■ **Assigned task**
Using the records below, filter out every line that lacks "blue" and copy the rest.

■ **Extracted material**
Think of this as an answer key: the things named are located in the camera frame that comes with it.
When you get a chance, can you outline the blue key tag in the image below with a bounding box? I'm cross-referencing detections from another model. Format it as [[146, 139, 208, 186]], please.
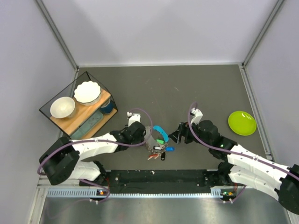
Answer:
[[166, 147, 175, 152]]

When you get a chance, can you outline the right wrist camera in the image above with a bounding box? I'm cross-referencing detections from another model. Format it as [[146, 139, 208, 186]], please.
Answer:
[[188, 107, 203, 125]]

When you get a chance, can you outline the white cable duct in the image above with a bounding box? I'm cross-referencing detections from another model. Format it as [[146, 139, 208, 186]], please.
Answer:
[[47, 188, 224, 198]]

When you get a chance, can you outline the red key tag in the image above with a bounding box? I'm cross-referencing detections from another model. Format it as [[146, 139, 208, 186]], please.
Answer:
[[148, 154, 160, 160]]

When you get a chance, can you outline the white round bowl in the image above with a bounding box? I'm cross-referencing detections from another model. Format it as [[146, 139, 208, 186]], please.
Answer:
[[50, 97, 76, 119]]

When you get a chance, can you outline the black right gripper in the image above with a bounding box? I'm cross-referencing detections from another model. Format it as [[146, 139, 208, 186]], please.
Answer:
[[168, 119, 212, 147]]

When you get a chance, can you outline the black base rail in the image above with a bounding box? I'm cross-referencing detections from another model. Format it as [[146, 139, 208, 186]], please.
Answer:
[[79, 169, 236, 194]]

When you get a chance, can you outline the pale green rectangular tray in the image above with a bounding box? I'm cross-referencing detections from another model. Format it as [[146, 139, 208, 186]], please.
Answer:
[[70, 110, 104, 140]]

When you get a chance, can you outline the lime green plate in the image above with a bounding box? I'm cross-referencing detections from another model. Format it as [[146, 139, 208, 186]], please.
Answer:
[[228, 111, 257, 136]]

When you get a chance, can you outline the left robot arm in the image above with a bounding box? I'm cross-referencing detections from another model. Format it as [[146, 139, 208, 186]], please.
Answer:
[[39, 121, 146, 185]]

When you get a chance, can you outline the dark blue mug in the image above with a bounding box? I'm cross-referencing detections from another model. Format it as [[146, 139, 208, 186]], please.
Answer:
[[100, 100, 114, 114]]

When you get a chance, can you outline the black wire wooden shelf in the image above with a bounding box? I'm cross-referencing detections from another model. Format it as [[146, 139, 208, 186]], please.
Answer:
[[39, 72, 117, 140]]

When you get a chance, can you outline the blue handled metal keyring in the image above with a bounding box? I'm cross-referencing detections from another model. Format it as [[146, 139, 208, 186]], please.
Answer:
[[144, 126, 169, 154]]

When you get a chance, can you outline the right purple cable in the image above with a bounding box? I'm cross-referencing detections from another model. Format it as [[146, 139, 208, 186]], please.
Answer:
[[188, 101, 299, 203]]

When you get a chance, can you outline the black key fob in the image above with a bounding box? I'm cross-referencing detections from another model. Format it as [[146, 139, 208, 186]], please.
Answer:
[[161, 152, 166, 161]]

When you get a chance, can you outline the white scalloped bowl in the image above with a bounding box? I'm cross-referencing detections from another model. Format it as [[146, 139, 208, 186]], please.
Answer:
[[74, 81, 101, 106]]

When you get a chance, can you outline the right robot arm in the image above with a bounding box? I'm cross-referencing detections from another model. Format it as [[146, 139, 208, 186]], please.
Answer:
[[169, 120, 299, 214]]

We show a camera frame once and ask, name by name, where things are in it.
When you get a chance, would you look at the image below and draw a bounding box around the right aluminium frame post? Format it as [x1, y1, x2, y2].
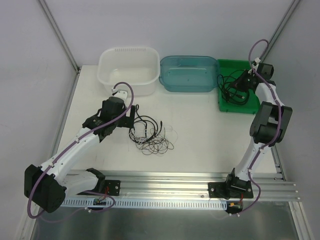
[260, 0, 302, 62]

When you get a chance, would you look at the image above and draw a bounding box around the left aluminium frame post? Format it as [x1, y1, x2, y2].
[37, 0, 80, 73]

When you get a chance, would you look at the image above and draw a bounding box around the white slotted cable duct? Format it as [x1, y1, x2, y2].
[62, 197, 227, 211]

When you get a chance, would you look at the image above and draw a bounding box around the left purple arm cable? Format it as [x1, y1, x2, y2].
[26, 81, 135, 220]

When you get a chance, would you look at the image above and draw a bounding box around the green plastic tray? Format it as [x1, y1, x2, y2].
[216, 59, 260, 115]

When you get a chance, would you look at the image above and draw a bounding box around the aluminium mounting rail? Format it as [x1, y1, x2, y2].
[102, 170, 302, 202]

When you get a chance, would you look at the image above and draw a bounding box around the white plastic tub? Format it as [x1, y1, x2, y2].
[96, 46, 161, 96]

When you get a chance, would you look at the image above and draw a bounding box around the thin brown white wire tangle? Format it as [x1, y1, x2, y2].
[128, 123, 180, 156]

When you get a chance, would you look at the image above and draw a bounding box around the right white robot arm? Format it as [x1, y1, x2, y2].
[221, 59, 293, 199]

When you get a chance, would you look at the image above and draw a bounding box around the aluminium frame post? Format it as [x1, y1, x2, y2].
[37, 0, 80, 73]
[260, 0, 302, 62]

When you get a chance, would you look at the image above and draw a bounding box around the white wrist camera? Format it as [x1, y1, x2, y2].
[251, 57, 261, 71]
[111, 88, 129, 101]

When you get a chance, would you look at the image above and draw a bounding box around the black USB cable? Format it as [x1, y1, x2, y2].
[216, 68, 251, 101]
[223, 86, 250, 106]

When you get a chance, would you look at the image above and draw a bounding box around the teal transparent plastic container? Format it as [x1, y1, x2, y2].
[159, 55, 220, 93]

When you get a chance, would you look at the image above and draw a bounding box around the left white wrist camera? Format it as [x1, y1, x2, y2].
[111, 88, 129, 101]

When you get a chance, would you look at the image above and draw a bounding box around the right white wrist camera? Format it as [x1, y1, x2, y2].
[251, 57, 261, 71]

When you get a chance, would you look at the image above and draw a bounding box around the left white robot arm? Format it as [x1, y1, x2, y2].
[24, 96, 136, 219]

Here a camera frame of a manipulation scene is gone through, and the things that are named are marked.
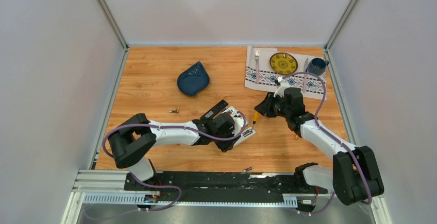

■ **Response area**
When you get a chance, can you outline the blue key tag in the image below with a bounding box? I'm cross-referencing detections from another model. Format it as [[146, 139, 208, 186]], please.
When you get a chance, can you outline the dark blue mug in the image above with a bounding box? I'm cross-referencing detections from another model. Format it as [[146, 139, 208, 186]], please.
When you get a chance, can you outline the blue handled metal keyring in the image above with a bounding box? I'm cross-referencing detections from another model. Format it as [[146, 139, 208, 186]], please.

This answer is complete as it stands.